▶ [Required action] Transcribe the lines below verbatim, skipping the images.

___ Dataset content

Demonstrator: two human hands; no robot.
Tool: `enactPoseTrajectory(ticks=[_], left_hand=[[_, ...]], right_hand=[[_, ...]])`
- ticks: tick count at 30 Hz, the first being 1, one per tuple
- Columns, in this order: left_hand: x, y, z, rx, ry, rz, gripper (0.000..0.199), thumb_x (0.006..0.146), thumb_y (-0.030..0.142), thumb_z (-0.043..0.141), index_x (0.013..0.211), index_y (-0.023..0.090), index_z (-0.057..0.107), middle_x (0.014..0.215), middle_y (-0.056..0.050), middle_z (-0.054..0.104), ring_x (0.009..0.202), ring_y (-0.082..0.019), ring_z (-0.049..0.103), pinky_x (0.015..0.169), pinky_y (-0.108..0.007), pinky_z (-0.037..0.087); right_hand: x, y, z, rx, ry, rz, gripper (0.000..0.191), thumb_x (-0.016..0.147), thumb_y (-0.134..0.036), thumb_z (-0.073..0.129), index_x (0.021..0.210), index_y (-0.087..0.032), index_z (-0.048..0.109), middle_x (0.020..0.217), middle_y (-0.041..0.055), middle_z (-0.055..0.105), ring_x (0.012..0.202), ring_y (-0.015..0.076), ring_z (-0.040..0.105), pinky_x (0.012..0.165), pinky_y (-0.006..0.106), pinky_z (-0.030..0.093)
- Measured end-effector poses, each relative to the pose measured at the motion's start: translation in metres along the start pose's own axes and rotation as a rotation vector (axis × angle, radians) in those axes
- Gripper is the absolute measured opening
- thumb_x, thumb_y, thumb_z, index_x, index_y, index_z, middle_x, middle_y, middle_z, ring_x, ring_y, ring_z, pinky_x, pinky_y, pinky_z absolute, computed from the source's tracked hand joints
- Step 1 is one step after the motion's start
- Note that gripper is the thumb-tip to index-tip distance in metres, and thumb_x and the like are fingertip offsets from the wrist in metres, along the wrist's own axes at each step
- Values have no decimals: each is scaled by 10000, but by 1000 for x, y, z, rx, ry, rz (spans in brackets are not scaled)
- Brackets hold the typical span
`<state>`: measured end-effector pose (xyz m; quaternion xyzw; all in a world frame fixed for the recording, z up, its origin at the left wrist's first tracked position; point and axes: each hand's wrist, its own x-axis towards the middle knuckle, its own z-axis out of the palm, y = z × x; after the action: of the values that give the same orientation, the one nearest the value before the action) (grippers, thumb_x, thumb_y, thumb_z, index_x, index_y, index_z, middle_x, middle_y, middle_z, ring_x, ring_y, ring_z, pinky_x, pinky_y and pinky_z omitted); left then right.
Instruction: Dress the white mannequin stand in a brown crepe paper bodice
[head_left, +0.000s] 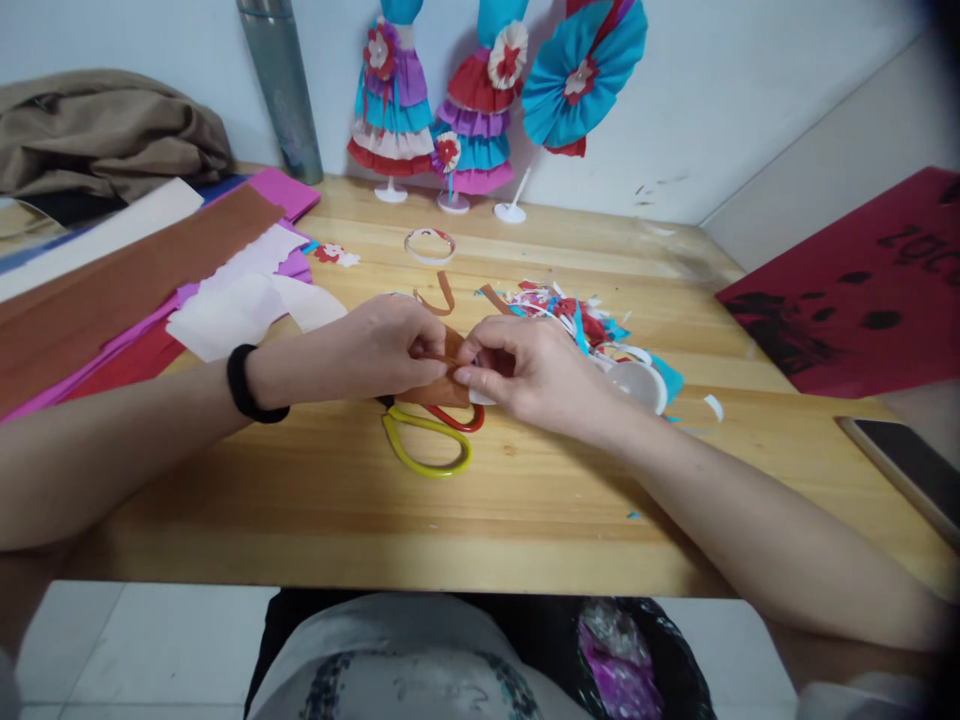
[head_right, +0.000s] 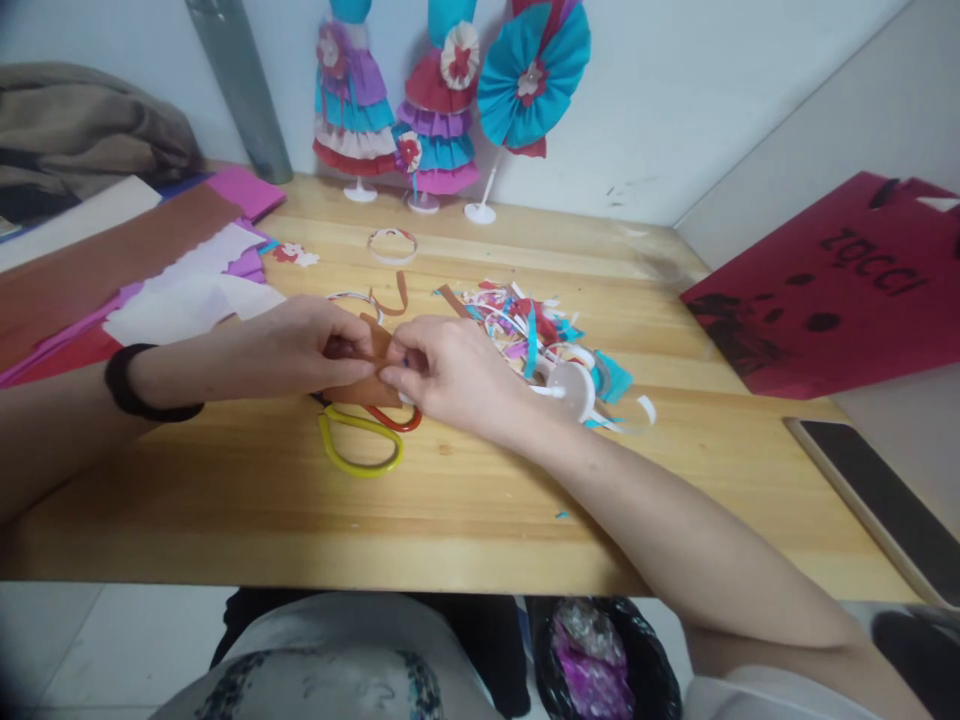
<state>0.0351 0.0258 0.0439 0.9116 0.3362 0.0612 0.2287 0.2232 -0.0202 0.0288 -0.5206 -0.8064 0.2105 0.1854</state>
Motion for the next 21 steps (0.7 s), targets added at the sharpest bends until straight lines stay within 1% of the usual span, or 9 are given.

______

▶ [Task solution]
Demonstrator: two human hands; no robot.
Tool: `enactPoseTrajectory(ticks=[_], left_hand=[[_, ...]], right_hand=[[_, ...]])`
- ticks: tick count at 30 Hz, the first being 1, one per tuple
- Columns, in this order: left_hand: x, y, z, rx, ry, rz, gripper (0.000..0.199), thumb_x (0.006..0.146), thumb_y (-0.030..0.142), thumb_z (-0.043..0.141), index_x (0.013..0.211), index_y (-0.023..0.090), index_z (-0.057..0.107), middle_x (0.014..0.215), middle_y (-0.056..0.050), middle_z (-0.054..0.104), ring_x (0.009..0.202), ring_y (-0.082..0.019), ring_z (-0.049..0.103), pinky_x (0.015..0.169), pinky_y (-0.108..0.007), pinky_z (-0.037..0.087); right_hand: x, y, z, rx, ry, rz, gripper (0.000..0.191), thumb_x (-0.016..0.147), thumb_y (-0.134..0.036), thumb_z (-0.073..0.129), index_x (0.021..0.210), index_y (-0.087..0.032), index_z (-0.048..0.109), middle_x (0.020..0.217), middle_y (-0.041..0.055), middle_z (-0.055..0.105), ring_x (0.012..0.202), ring_y (-0.015..0.076), ring_z (-0.040..0.105), pinky_x (0.012..0.165), pinky_y (-0.006..0.106), pinky_z (-0.030..0.093)
- Measured end-effector poses, each relative to the pose measured at the motion's start: translation in metres along the start pose's own axes and rotation as a rotation vector (axis × angle, radians) in those axes
- Gripper is the absolute measured opening
- thumb_x, thumb_y, thumb_z, index_x, index_y, index_z, middle_x, middle_y, middle_z, ring_x, ring_y, ring_z, pinky_x, pinky_y, pinky_z absolute, computed from the source's tracked hand joints
- Step 1 is one step after the motion's start
- Note that gripper is the thumb-tip to index-tip distance in metres, and thumb_x and the like are fingertip offsets from the wrist in metres, along the wrist's own axes at each step
- Values have no decimals: each is scaled by 10000, but by 1000 for x, y, z, rx, ry, rz (spans in brackets are not scaled)
- Brackets hold the typical span
`<state>`: measured end-effector pose (xyz m; quaternion xyzw; all in a world frame fixed for the recording, z up, its origin at the left wrist's first tracked position; point and axes: each hand's wrist, its own x-axis towards the middle knuckle, its own z-axis out of the palm, y = z × x; after the action: of the values that give the same orientation, the one nearest the value before the action) (grippers, thumb_x, thumb_y, thumb_z, index_x, index_y, index_z, middle_x, middle_y, middle_z, ring_x, ring_y, ring_z, pinky_x, pinky_y and pinky_z omitted); left then right.
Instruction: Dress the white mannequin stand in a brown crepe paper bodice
[head_left, +0.000s] 
[head_right, +0.000s] 
<state>0.0351 0.0258 0.0439 0.9116 0.3362 0.0612 0.2287 0.2232 -0.0202 0.0288 -0.5206 -0.8064 0.2105 0.1854</state>
Motion for the next 21 steps (0.7 s), targets added at the sharpest bends until straight lines stay within 1% of the usual span, or 9 are given.

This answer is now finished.